What you are asked to do: Find how many lines in the data below include the word "hand", then write only that number.

──────────

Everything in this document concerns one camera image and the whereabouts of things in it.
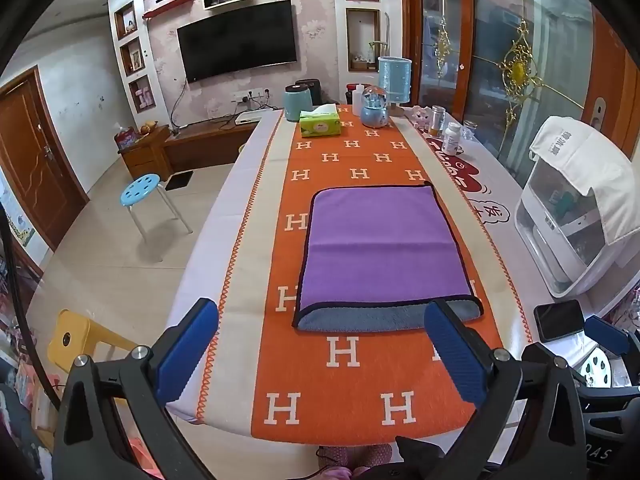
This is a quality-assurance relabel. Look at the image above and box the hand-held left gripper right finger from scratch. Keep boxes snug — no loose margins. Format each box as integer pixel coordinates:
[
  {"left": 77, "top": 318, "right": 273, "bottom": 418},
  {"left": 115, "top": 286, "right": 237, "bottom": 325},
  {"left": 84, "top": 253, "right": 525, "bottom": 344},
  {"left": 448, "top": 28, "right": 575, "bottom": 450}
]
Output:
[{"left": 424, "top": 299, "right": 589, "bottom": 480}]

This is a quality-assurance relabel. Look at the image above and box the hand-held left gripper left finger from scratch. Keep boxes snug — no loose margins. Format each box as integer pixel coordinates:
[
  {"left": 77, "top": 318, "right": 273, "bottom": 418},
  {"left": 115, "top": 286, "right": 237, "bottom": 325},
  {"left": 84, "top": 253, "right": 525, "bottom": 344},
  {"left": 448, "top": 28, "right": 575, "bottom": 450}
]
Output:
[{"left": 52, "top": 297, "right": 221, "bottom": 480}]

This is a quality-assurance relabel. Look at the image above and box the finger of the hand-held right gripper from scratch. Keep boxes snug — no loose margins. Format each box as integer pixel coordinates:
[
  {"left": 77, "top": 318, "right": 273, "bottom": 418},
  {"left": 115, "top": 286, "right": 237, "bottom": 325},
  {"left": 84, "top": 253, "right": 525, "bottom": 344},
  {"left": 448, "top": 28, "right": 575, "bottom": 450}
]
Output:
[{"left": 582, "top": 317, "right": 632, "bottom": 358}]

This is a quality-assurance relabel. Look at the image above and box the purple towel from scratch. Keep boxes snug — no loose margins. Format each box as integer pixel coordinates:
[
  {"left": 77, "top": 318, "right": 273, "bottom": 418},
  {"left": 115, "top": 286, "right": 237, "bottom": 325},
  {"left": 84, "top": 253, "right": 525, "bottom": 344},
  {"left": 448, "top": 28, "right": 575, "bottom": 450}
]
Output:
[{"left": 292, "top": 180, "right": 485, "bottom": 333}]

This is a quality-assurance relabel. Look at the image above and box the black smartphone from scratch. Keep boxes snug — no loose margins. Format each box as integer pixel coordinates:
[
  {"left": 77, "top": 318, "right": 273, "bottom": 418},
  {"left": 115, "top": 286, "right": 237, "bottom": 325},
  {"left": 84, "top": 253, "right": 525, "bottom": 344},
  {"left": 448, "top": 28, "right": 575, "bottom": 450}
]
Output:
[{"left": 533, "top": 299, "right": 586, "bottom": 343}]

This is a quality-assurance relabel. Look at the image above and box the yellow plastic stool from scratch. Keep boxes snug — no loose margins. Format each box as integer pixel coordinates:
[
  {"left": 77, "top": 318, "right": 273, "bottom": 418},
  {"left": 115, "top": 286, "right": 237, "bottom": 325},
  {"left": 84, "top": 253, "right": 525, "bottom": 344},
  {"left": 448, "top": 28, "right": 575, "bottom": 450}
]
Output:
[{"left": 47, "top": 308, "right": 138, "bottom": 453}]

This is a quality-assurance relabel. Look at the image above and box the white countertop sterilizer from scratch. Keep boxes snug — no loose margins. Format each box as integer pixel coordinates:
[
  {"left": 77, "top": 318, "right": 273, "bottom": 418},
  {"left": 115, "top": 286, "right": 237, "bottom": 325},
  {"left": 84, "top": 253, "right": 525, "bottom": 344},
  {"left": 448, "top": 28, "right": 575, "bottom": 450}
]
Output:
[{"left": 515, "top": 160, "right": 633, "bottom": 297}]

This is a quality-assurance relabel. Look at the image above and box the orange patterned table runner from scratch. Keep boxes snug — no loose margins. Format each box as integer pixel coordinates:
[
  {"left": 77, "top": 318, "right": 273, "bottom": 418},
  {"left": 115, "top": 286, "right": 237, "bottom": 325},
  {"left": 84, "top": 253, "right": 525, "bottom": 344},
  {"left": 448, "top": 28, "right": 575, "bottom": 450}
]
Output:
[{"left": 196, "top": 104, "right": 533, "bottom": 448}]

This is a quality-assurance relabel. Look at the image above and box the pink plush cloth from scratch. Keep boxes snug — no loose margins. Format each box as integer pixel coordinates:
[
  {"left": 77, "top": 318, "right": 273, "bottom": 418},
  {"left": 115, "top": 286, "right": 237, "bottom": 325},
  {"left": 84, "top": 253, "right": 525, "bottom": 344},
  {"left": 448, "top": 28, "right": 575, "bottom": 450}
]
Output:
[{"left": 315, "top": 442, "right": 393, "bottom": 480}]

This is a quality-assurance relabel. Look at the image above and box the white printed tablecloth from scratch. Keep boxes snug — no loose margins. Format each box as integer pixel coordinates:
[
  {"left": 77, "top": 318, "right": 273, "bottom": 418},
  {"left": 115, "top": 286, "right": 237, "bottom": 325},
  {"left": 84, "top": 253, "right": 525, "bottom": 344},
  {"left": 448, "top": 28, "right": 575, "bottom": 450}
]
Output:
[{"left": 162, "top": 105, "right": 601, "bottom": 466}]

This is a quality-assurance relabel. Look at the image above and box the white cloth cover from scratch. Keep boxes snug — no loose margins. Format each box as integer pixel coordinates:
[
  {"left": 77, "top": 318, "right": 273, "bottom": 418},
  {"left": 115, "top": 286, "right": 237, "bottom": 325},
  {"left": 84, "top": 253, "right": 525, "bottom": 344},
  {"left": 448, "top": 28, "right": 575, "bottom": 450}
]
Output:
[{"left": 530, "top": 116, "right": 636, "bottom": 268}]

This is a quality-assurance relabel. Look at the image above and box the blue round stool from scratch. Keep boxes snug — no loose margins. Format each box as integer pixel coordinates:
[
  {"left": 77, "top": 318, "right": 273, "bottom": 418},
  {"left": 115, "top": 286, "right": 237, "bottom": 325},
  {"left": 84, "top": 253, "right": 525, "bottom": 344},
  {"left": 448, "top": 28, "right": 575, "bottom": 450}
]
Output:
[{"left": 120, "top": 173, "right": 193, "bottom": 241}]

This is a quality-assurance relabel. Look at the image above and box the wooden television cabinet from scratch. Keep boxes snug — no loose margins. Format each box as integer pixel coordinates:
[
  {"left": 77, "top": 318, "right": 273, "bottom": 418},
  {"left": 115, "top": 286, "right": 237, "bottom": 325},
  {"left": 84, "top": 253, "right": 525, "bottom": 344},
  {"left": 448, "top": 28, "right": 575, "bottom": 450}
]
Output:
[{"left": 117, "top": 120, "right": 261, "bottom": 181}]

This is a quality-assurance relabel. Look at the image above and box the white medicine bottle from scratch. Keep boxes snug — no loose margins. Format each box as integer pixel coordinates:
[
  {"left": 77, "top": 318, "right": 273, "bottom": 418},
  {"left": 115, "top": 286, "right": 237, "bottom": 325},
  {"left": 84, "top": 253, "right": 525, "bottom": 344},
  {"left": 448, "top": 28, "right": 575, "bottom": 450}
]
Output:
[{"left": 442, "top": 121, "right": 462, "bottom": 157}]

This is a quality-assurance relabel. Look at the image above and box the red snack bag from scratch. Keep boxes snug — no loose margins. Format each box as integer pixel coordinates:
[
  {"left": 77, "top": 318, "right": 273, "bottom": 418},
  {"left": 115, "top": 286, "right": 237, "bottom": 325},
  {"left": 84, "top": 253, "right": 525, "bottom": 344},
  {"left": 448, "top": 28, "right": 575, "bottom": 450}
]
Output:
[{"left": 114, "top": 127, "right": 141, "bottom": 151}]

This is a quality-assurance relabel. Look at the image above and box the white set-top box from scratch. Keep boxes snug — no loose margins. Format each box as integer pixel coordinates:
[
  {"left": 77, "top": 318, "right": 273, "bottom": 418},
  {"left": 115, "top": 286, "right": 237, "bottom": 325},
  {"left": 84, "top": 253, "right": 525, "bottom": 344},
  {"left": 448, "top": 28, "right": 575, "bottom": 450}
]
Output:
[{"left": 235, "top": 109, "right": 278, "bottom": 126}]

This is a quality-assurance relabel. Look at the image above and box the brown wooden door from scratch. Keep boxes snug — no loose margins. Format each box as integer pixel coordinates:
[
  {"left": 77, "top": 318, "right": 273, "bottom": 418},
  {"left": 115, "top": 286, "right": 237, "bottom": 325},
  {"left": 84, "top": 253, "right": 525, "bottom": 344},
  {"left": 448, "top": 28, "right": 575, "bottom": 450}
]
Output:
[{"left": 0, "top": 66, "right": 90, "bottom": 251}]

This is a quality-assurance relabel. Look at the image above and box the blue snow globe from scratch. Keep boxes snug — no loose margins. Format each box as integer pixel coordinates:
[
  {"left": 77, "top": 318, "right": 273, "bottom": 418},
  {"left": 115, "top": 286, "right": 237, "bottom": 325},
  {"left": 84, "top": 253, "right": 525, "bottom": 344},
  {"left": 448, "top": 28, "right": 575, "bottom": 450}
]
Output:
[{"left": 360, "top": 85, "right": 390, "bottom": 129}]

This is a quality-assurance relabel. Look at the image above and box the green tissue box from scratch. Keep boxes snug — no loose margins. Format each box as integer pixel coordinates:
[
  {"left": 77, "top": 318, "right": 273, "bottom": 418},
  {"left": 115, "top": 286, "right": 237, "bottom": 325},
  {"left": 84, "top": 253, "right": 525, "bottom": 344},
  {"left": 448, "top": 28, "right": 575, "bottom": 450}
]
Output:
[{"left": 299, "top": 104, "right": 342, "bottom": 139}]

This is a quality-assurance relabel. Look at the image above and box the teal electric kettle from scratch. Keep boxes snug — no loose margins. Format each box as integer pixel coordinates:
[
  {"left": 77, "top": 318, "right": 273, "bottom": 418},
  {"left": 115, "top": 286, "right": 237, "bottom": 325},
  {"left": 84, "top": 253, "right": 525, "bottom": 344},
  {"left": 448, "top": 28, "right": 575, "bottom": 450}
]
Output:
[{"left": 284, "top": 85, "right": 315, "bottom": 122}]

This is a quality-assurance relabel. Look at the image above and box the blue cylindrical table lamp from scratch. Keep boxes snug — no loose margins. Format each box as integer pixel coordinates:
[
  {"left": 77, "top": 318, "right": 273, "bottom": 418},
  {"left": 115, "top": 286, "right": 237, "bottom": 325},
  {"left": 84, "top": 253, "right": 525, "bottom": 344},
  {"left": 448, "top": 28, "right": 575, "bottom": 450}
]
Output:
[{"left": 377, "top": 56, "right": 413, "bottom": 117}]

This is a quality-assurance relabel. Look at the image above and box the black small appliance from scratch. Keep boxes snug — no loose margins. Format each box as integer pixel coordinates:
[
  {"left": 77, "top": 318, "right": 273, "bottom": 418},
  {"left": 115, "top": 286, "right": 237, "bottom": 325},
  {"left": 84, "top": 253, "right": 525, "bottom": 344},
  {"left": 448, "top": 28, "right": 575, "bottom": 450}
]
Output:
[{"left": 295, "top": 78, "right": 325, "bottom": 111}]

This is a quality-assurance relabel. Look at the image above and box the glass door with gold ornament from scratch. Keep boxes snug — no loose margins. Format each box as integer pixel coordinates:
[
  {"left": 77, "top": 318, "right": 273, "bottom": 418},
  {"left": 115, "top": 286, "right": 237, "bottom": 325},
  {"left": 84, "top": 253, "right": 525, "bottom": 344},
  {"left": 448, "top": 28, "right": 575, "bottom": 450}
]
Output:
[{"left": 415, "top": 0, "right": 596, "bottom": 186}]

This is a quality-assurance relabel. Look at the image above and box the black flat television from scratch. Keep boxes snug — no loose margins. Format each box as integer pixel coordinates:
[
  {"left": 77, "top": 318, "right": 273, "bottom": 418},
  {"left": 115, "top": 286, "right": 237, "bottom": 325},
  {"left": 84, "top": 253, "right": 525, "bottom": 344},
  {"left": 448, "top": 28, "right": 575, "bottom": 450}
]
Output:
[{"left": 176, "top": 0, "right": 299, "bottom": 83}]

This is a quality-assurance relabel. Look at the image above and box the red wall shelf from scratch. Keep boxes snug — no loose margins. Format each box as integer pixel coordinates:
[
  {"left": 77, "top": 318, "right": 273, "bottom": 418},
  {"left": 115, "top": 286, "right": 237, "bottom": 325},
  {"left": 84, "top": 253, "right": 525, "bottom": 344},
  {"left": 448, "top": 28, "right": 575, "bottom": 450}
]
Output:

──────────

Finished exercise: 3